* [Assignment]
A copy is needed of each line in the records that has the word "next".

◆ ◆ ◆ ◆

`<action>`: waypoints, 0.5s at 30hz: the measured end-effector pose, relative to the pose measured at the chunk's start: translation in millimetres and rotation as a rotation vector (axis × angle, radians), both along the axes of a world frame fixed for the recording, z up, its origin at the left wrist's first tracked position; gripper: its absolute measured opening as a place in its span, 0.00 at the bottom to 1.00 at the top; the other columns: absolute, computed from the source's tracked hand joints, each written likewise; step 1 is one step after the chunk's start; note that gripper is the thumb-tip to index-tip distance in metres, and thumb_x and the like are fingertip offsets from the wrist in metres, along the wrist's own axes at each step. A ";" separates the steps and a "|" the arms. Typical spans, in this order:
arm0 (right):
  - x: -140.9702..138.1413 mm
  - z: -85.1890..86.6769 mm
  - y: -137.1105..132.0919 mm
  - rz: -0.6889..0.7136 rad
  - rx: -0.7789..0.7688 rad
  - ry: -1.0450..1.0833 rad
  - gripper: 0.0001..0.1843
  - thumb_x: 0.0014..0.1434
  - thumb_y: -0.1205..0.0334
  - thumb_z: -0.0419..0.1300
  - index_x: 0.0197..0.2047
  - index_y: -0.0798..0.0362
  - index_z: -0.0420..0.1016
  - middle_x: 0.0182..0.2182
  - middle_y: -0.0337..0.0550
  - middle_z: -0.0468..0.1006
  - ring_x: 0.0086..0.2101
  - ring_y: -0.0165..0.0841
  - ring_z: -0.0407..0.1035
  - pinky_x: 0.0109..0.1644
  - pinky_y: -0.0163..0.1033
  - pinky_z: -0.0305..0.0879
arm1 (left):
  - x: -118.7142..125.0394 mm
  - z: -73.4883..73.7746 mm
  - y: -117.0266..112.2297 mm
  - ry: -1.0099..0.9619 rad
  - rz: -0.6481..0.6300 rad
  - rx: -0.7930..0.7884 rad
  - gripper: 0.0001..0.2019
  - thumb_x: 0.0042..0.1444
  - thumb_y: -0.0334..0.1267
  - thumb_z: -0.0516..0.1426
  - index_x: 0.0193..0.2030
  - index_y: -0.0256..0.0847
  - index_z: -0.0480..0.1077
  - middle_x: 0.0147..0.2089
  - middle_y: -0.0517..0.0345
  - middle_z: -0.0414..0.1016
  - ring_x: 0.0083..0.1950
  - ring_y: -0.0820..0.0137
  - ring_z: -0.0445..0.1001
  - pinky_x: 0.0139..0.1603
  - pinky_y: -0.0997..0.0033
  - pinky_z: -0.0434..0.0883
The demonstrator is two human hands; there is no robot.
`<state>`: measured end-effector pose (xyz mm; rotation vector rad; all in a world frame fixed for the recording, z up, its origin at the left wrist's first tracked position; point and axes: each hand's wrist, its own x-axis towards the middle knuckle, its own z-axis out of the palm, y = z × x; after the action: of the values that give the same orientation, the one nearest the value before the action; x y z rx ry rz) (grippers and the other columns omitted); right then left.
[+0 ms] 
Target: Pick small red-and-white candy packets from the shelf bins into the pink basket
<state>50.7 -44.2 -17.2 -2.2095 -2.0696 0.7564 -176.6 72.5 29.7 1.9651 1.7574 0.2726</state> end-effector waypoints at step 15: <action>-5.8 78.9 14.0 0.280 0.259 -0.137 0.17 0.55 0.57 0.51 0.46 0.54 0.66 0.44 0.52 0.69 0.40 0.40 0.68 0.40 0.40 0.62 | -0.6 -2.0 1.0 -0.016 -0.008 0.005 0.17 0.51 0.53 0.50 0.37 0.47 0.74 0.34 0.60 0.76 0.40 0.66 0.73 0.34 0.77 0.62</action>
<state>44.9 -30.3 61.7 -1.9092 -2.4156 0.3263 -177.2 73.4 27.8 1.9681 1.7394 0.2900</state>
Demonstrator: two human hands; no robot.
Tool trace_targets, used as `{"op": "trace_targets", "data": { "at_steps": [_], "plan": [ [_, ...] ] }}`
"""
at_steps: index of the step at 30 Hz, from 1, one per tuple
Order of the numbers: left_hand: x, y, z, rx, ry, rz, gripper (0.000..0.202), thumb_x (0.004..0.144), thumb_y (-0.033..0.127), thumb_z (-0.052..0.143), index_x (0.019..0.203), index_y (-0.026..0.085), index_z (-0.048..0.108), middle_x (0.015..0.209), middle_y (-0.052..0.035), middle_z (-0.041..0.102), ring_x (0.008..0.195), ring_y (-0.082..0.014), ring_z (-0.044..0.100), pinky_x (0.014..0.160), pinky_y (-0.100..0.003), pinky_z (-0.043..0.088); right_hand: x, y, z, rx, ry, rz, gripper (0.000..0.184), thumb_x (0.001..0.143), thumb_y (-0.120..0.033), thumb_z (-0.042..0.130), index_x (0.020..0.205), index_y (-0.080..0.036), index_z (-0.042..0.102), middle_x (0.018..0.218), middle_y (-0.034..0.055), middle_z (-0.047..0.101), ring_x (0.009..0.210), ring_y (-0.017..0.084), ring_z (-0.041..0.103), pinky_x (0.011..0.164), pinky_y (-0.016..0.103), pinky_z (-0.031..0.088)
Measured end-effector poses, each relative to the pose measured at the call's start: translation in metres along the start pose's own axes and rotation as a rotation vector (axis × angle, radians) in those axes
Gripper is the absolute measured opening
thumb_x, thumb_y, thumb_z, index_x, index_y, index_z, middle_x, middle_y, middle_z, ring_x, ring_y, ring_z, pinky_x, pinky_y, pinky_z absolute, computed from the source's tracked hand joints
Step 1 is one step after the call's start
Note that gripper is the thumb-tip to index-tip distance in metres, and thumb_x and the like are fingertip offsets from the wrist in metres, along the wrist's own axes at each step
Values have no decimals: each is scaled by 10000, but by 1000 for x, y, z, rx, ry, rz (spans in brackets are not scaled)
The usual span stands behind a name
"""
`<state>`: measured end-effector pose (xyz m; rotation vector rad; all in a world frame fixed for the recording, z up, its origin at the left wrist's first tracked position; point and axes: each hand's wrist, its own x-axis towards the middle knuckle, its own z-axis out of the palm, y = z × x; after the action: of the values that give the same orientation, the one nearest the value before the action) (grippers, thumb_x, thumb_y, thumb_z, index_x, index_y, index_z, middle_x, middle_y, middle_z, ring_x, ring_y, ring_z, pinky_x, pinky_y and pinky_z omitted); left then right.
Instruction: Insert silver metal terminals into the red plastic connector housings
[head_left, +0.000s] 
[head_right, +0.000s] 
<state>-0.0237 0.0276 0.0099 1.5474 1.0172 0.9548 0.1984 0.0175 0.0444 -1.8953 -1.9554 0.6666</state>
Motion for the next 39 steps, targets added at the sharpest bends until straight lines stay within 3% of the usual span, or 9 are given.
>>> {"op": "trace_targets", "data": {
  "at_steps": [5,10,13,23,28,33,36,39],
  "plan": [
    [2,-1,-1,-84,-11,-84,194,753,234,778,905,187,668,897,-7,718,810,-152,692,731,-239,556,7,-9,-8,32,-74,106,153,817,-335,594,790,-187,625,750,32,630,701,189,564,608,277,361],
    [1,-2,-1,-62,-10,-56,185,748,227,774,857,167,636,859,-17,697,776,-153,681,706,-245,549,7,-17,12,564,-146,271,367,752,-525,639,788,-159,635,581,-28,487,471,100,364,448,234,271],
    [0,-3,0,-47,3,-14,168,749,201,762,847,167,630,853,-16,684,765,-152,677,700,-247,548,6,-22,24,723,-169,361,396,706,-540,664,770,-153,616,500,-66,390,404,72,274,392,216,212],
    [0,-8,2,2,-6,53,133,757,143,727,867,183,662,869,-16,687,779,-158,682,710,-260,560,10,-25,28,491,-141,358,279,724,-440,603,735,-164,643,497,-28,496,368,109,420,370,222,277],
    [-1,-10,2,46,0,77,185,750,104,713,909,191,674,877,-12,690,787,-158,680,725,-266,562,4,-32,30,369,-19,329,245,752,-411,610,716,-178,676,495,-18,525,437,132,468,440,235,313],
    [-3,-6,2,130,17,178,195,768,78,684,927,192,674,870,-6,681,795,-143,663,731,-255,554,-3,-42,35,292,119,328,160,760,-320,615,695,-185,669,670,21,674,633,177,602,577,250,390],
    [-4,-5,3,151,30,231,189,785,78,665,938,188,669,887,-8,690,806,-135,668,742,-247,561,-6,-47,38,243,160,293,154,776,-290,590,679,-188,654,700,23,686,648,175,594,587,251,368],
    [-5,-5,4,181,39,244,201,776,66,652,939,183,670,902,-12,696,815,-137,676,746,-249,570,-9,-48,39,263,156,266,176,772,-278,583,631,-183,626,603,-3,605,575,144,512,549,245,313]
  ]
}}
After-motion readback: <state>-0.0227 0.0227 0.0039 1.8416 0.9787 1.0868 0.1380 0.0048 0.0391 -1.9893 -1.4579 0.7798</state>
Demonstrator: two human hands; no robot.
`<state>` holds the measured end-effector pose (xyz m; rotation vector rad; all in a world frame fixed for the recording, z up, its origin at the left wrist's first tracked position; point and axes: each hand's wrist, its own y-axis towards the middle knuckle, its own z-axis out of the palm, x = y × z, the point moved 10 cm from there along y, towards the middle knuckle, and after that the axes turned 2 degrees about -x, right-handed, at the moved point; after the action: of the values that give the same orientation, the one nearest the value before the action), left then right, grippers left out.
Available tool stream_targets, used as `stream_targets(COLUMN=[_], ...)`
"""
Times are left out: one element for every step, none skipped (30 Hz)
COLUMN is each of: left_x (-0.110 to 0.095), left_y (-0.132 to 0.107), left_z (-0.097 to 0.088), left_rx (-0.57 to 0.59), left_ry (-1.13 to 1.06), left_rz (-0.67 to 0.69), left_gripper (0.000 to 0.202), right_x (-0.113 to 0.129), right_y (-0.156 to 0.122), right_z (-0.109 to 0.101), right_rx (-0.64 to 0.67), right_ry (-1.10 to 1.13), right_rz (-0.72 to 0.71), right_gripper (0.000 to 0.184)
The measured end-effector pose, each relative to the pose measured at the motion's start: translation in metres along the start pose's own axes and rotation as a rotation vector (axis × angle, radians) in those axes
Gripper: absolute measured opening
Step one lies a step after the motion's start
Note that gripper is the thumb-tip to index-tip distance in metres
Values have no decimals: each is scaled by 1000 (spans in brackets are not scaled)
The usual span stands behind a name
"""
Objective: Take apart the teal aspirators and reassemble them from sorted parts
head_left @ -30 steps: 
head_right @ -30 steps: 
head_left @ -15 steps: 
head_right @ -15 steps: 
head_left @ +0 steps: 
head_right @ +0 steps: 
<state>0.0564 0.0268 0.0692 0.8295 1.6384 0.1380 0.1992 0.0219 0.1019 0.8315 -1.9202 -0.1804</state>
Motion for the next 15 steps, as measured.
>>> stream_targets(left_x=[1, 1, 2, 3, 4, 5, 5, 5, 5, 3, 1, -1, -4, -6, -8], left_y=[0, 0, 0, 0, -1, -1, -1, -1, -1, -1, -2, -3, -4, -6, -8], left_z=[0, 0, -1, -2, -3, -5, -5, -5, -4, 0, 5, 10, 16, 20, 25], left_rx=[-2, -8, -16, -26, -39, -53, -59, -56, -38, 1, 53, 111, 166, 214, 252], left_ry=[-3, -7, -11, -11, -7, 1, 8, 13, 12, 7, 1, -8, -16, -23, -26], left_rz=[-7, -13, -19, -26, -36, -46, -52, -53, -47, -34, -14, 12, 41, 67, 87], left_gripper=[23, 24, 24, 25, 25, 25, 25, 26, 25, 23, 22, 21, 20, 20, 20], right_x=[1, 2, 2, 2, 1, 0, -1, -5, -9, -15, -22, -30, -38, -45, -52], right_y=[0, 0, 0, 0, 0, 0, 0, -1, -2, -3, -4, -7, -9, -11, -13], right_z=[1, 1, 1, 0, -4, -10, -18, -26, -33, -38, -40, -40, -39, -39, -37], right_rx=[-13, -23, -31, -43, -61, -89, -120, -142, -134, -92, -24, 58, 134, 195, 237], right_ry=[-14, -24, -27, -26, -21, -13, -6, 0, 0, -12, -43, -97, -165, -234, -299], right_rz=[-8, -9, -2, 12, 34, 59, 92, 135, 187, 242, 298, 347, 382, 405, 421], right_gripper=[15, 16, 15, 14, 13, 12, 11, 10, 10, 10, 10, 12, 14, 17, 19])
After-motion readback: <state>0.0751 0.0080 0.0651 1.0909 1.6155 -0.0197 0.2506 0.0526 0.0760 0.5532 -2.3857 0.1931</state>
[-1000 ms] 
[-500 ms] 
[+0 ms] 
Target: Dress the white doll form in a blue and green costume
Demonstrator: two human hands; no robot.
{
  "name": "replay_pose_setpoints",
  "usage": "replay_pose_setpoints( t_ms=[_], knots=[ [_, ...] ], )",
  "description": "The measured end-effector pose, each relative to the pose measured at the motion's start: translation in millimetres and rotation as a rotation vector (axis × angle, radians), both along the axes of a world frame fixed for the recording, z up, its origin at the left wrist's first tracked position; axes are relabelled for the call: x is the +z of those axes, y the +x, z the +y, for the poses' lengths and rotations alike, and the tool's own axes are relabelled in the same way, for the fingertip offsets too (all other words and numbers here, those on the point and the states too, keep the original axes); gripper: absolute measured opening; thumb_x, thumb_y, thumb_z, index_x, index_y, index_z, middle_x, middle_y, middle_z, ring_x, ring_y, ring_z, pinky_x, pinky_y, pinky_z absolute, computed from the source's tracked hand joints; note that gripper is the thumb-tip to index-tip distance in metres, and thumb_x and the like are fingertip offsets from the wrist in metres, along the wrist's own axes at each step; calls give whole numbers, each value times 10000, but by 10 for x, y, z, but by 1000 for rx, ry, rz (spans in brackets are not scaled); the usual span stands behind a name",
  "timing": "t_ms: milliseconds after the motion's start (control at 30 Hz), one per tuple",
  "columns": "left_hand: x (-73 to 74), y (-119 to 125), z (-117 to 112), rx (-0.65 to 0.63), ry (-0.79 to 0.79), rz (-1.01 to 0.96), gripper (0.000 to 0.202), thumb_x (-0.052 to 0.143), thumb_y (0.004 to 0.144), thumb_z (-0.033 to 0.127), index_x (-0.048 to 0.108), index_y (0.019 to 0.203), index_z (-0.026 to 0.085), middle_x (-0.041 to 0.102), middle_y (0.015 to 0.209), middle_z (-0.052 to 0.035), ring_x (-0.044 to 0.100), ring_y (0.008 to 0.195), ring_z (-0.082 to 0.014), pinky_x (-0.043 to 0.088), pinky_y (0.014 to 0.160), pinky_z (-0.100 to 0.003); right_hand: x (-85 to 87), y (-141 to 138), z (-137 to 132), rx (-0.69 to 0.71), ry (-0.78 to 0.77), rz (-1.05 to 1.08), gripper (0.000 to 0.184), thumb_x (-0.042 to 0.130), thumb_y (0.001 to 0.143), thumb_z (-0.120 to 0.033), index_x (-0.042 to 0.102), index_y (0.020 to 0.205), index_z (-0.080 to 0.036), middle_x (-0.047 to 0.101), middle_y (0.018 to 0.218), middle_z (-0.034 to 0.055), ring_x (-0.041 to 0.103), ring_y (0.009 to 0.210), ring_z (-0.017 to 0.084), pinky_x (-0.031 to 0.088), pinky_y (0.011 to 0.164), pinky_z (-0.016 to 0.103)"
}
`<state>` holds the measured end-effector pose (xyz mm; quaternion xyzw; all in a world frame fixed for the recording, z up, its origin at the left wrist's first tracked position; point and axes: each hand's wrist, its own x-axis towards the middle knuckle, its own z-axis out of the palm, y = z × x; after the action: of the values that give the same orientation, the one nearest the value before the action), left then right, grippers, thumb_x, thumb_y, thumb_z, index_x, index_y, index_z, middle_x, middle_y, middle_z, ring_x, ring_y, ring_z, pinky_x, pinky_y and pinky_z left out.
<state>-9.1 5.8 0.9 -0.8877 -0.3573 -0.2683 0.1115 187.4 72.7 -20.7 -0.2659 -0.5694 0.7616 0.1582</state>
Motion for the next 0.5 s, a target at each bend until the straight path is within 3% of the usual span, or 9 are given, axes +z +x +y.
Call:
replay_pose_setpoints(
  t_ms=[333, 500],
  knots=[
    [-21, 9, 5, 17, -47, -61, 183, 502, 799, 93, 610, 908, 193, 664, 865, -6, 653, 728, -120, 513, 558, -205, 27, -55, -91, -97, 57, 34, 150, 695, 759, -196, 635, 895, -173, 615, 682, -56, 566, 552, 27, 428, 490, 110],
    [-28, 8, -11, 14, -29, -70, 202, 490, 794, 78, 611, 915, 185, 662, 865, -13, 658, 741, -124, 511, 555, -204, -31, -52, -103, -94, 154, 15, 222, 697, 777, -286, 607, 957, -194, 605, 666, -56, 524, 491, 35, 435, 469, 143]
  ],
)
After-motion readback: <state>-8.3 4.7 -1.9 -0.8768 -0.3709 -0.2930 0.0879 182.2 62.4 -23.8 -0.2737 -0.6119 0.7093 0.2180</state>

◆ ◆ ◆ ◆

* [Task solution]
Motion for the next 39 steps, targets added at the sharpest bends until straight lines stay within 3% of the usual span, or 9 are given.
Motion for the next 15 steps, as measured.
Motion for the next 0.5 s, a target at each bend until the straight path is within 3% of the usual span, or 9 are given, axes +z +x +y.

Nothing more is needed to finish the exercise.